Tomorrow I will put my own needs aside and focus on the needs of my children. I will go out in the cold to give teenagers a ride home when I’d rather sit by the fire. I will stay up a little later to help finish up a homework project when I’m tired and I want to go to bed. I will turn the other cheek, offer my sweatshirt after they’ve stolen my coat, and give up the last piece of cake because one of my kids wants it really really bad.

Tomorrow I will end my day tired and emotional spent. I will ask myself it is worth it and I will conclude that it is. I will go to bed determined that the next day will be better and promising myself that I will get up and do everything again the day after that.

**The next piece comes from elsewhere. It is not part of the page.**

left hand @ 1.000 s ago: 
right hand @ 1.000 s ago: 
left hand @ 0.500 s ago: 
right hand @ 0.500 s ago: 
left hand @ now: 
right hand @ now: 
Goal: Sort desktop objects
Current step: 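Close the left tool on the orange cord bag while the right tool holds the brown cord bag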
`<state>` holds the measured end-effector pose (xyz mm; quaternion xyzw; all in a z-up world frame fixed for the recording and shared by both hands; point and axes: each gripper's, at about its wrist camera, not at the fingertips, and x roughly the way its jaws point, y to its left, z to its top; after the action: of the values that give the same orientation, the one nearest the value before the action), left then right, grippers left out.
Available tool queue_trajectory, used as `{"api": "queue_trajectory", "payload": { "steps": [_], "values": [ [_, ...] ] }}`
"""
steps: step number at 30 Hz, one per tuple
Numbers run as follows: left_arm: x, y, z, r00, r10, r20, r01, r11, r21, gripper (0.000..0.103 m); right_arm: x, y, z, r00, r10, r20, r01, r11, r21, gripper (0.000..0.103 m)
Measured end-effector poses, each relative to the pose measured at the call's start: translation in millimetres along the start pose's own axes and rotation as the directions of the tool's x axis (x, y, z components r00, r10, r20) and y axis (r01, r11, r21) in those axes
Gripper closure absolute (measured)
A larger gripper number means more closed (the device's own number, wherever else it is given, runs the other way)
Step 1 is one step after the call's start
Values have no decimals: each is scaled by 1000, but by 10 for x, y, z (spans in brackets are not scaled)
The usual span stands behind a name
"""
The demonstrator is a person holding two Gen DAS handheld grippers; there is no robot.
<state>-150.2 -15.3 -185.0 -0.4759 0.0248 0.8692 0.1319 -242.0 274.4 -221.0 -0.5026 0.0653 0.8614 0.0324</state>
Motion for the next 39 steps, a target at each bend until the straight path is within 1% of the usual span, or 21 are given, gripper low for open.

Tomorrow I will encourage one more person to adopt a hurting child. Knowing what I do about parenting kids with a history of abuse and neglect and knowing how hard it is to do so, I will still ask another family to do what I am doing. I will sign them up to begin a journey similar to mine. I will convince them that just because something is really hard doesn’t mean you shouldn’t do it.

And tomorrow one more child will wake up knowing where he belongs. One more child will go through their day with someone to call Mommy or Daddy. One more child will unpack for the last time. One more child will hear the words I love you even if they don’t understand what they mean. One more child will close the door to a past filled with hurt and anger and head towards a life of living with people who are committed to helping them heal.

I am to do all these things tomorrow, not because I am more wonderful or special than anyone else. And I realize that it will take many more tomorrows to heal all of the yesterdays. But I do it because I believe that as tomorrow leads to another tomorrow, and another tomorrow after that, that my consistency, my presence in the lives of my children, my persistence in parenting as well as I can, may lead to brighter tomorrows for them.

And some day, I believe we will all arrive at a tomorrow when we can look back with a sense of satisfaction. The heartache of our yesterdays will be dimmed, the frustrations of the past will be resolved, and what we have gained through our pain will make us better people. We will see a generational cycle broken and our children’s children having a better start.

Yes, tomorrow I’ll get up and do it all over again, no matter how hard today was. Because after we have lived through enough tomorrows we will one day see just a little piece of evidence that what we have done today was worth it.



1 comment:

Anonymous said...

Thank you, Claudia. After my evening tonight, I needed to read just what you posted.